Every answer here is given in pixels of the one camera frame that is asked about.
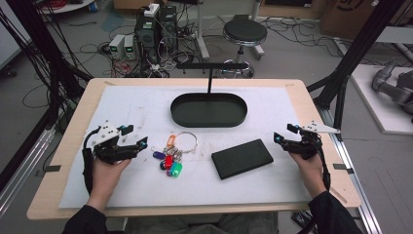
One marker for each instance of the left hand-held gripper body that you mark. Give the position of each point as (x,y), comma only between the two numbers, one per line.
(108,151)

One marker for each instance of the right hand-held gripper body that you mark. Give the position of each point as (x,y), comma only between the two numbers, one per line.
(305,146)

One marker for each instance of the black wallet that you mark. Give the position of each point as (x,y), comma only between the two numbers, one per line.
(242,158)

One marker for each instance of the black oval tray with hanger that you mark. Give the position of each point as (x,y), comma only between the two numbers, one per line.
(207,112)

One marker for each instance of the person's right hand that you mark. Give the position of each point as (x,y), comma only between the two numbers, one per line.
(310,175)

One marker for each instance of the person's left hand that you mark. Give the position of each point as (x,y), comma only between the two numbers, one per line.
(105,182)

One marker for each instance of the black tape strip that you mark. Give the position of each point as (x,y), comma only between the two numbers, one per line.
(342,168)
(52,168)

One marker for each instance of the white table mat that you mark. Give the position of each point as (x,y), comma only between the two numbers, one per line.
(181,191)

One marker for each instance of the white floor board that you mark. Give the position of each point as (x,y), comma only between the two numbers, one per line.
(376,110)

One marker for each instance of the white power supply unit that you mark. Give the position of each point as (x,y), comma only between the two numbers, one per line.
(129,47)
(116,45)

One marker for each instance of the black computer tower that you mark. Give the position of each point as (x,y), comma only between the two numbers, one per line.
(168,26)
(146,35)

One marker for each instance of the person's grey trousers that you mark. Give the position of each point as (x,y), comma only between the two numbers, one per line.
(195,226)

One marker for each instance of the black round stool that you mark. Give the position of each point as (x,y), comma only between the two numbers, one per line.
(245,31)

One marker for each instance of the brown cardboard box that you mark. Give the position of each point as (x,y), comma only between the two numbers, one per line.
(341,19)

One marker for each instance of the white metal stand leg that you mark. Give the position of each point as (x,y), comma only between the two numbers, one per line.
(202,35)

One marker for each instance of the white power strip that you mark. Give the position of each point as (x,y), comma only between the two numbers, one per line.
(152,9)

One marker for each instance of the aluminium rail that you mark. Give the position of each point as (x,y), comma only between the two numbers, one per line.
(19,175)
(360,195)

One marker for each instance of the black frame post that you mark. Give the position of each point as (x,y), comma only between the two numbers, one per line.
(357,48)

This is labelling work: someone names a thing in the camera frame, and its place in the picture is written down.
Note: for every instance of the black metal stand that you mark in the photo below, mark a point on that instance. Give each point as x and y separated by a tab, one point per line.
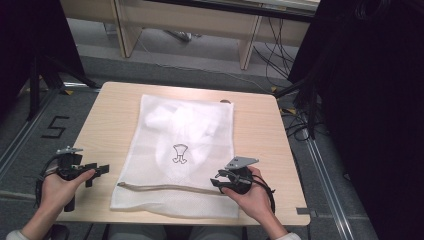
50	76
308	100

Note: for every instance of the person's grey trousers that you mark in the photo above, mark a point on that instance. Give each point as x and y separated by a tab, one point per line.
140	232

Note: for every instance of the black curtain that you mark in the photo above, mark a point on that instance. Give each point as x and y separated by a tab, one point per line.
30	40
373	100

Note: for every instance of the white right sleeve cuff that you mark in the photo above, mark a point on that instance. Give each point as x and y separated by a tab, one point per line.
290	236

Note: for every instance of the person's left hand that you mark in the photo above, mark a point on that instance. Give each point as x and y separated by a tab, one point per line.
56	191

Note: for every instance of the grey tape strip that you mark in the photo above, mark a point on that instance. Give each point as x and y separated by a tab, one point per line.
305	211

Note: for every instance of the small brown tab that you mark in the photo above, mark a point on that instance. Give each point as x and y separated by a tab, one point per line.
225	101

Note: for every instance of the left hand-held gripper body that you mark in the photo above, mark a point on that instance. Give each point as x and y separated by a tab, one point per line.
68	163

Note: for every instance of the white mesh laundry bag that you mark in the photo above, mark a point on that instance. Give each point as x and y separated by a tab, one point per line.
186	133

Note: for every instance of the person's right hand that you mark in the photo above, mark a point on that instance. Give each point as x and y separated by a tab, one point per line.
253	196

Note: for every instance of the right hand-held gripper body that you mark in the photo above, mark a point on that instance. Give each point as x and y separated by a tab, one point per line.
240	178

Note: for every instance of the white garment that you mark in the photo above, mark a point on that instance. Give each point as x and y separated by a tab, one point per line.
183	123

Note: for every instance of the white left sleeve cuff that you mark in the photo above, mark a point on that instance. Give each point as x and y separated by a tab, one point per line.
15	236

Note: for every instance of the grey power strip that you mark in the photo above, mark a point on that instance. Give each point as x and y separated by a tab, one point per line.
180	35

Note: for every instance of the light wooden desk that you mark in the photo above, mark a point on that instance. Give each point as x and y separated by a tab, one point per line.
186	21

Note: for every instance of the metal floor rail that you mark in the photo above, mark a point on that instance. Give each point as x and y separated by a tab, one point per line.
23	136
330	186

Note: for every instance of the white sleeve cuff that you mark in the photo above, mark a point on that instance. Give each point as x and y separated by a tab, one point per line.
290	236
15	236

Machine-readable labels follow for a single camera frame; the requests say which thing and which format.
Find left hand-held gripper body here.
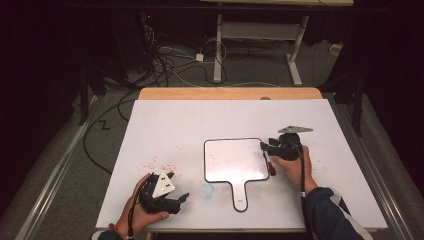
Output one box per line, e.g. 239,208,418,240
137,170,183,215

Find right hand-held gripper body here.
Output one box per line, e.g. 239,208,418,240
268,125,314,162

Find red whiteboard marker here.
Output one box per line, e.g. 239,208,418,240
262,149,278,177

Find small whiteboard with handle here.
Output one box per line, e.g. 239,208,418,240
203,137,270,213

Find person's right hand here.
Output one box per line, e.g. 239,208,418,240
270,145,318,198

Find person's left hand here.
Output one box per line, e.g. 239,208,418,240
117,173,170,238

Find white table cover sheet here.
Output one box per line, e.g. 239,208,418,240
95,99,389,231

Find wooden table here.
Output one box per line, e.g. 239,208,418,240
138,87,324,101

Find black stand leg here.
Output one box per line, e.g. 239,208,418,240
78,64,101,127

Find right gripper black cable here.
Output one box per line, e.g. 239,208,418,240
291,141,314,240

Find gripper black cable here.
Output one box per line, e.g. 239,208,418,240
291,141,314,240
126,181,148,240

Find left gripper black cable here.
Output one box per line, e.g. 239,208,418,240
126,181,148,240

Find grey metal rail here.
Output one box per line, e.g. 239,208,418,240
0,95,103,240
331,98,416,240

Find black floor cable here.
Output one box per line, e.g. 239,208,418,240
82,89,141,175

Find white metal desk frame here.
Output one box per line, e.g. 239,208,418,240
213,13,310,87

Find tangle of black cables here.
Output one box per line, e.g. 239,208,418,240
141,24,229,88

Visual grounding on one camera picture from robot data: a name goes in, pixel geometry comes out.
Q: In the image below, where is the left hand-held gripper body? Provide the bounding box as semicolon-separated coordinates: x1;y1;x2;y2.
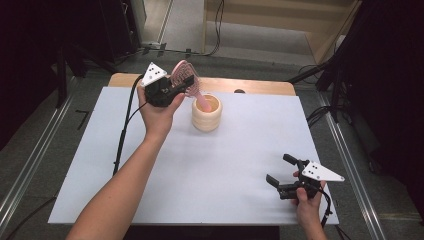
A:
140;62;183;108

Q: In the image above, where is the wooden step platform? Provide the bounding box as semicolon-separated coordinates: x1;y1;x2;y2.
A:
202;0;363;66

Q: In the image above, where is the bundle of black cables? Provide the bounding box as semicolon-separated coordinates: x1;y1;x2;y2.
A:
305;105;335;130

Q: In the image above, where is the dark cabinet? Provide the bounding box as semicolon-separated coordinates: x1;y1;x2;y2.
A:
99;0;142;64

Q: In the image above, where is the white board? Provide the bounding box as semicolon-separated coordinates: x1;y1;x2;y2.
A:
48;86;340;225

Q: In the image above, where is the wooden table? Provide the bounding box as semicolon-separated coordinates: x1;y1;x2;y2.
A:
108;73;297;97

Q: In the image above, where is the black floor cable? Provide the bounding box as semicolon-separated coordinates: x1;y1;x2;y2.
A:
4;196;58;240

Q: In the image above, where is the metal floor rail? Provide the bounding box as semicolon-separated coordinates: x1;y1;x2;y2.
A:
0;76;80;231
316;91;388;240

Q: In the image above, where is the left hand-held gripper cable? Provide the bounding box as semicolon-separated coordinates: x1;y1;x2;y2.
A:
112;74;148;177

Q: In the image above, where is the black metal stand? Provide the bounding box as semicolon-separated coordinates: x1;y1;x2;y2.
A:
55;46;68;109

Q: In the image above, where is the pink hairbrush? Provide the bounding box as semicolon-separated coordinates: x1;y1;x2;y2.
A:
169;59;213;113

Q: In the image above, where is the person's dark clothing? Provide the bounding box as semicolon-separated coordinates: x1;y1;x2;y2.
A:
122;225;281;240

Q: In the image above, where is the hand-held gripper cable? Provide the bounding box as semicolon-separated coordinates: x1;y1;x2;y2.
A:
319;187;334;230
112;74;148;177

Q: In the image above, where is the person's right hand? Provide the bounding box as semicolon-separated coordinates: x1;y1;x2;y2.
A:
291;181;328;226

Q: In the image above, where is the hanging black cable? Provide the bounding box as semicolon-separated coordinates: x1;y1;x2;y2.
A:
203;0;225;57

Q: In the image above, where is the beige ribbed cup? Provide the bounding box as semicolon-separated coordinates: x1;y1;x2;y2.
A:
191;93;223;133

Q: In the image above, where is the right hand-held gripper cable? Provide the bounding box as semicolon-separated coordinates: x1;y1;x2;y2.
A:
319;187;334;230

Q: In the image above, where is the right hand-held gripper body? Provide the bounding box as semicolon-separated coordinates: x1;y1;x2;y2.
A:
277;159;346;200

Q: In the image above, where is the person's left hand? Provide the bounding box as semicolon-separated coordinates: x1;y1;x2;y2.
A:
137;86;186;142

· · · · · · ·

» **INSTRUCTIONS FOR THE TASK**
Within the material above, transcribe exactly the lines that run from the line holding "Find tangle of black cables here." through the line holding "Q: In the image below, where".

» **RESULT OF THIS TASK**
Find tangle of black cables here.
Output one box per line, e.g. 239,208,418,240
141,24,229,88

Visual grounding on one camera picture from robot data: a name goes in, pixel geometry comes out.
Q: In the image below, where is the left hand-held gripper body? Provide the bounding box as semicolon-separated coordinates: x1;y1;x2;y2.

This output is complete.